Bernard Accoyer (UMP, Haute-Savoie) estime, lui aussi, qu'il faut tenir le cap dans la tempête. « Le gouvernement n'est ni sur la voie de la contrainte, ni sur celle des augmentations de cotisation, affirme-t-il . Il faut un effort de meilleure gestion du dispositif, fondée sur le juste soin et sur la restructuration du tissu hospitalier. »
D'autres députés de la majorité tiennent un discours écartelé : une pincée de sérénité, une once de mise en garde. Pour Yves Bur (UMP, Bas-Rhin), rapporteur du PLFSS 2003 pour les recettes et l'équilibre général, « le gouvernement va devoir faire des choix très courageux ». « L'heure de vérité approche, précise-t-il , on ne pourra pas reporter éternellement des décisions difficiles. » Pour autant, il estime qu'il ne serait pas opportun d'imposer des mesures de rigueur dans les semaines à venir. « On ne peut pas dire qu'on baisse les impôts et augmenter la CSG. » En matière de régulation des dépenses, pas de précipitation mais une vigilance accrue : Yves Bur propose d' « explorer la voie de la maîtrise médicalisée jusqu'à sa dernière limite ». Avant d'ajouter qu' « il faudra se poser la question de la responsabilité des prescripteurs comme des usagers », au cas où les objectifs de dépenses seraient une nouvelle fois dépassés. Dans un contexte où les recettes « s'évanouissent », il constate que « les économies, à l'évidence, ne sont pas à la hauteur des déficits ». Un autre député UMP, qui veut garder l'anonymat, s'interroge : « N'a-t-on pas ouvert un peu trop les vannes du côté des professionnels de santé? »
Dans le mur
A l'UDF, on ne fait pas dans la périphrase. Jean-Luc Préel, député de Vendée, secrétaire national de l'UDF en charge de la santé, affirme qu' « on va dans le mur ». Un « on » qui désigne le gouvernement. « Pour 2002, le déficit (de l'assurance-maladie) approchera 8 milliards d'euros et, en 2003, on sera à 11-12 milliards, voire au-delà, met-il en garde. Sur deux ans, le déficit sera donc de plus de 20 milliards d'euros ! » Le député centriste fait deux reproches au ministre de la Santé : « Ne pas avoir fait d'audit dès son arrivée, au risque de devoir faire une politique de la Rustine » et « avoir repoussé à l'automne la réforme de la gouvernance ». La hausse de la CSG ? « Je ne vois pas comment on pourra faire autrement. »
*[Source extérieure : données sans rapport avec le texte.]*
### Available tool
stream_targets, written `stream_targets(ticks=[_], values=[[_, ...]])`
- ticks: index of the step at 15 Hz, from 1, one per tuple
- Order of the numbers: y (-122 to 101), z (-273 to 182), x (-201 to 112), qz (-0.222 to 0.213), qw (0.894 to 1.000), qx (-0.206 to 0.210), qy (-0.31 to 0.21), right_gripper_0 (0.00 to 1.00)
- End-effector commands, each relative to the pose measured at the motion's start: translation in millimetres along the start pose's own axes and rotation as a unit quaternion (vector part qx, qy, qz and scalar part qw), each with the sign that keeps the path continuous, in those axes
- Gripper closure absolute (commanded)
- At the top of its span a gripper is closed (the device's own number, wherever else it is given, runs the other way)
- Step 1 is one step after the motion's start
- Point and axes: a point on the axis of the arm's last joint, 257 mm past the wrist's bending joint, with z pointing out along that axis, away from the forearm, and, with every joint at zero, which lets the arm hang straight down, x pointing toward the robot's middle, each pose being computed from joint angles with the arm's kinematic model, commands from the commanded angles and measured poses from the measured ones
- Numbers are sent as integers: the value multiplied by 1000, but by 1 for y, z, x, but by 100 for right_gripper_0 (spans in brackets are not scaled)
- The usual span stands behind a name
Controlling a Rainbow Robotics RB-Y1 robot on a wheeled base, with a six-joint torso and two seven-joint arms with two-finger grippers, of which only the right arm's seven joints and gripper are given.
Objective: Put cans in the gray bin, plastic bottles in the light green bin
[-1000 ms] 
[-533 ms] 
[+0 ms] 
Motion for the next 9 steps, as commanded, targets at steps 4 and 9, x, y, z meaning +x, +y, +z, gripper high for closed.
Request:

Tour de vis ? Méthode Coué ? Longue préparation de l'opinion, qui devra d'abord digérer la réforme des retraites ? Selon un expert du secteur, la réponse viendra de l'Elysée en juin. « Personne ne sait rien, sauf que les caisses sont vides et qu'on a déjà dépassé les critères de Maastricht. L'événement, ce sera le discours du président de la République au congrès de la Mutualité. »
Le retour des sanctions pour les médecins ?
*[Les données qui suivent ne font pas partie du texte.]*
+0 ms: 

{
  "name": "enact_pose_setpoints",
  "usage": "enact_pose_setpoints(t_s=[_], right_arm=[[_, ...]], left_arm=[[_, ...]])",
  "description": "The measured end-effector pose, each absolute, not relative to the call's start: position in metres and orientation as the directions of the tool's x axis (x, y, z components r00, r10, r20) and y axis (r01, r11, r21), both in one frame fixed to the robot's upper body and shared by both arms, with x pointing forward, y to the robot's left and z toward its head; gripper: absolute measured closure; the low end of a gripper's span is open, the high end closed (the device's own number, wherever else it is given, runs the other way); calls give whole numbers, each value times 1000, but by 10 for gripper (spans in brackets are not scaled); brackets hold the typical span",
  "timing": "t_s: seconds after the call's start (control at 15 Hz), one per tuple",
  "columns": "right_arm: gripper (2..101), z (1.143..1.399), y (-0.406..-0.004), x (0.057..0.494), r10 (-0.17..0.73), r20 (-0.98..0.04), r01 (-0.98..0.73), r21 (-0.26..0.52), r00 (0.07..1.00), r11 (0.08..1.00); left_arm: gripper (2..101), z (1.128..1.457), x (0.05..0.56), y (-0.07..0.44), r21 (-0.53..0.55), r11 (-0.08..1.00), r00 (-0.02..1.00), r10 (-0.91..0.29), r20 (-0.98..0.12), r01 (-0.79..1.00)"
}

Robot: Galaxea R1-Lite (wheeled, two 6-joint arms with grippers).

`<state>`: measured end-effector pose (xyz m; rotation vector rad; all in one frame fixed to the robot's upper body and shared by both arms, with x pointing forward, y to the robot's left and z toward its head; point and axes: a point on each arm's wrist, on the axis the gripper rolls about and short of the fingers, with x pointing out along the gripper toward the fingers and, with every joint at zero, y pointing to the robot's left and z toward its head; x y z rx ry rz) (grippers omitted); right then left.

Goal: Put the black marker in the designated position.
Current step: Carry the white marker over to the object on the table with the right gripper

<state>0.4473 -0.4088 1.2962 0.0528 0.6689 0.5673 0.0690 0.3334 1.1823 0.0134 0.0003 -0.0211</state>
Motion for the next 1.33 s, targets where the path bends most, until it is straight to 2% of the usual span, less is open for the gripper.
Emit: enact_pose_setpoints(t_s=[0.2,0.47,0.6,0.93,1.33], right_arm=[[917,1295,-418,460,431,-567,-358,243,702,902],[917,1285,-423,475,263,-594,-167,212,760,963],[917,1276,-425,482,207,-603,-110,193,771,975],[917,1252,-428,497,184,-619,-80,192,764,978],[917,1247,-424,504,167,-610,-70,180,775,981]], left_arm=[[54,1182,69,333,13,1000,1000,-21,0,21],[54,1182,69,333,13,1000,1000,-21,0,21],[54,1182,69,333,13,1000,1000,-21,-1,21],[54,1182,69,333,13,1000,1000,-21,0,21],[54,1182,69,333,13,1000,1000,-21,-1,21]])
Selon l'hebdomadaire « Espace social européen », le rapport sur les moyens de médicaliser l'ONDAM (objectif national des dépenses d'assurance-maladie), que s'apprête à rendre au ministre de la Santé le directeur de l'ANAES (Agence nationale d'accréditation et d'évaluation en santé), Alain Coulomb, suggère, entre autres, de diviser la progression des dépenses de santé en deux étages. Au premier niveau : les dépenses incompressibles, liées aux objectifs de santé publique, au vieillissement de la population et au financement de l'innovation. Au second : le contenu de contrats de maîtrise médicalisée des dépenses, opposables aux établissements de soins et aux professionnels (donc aux médecins).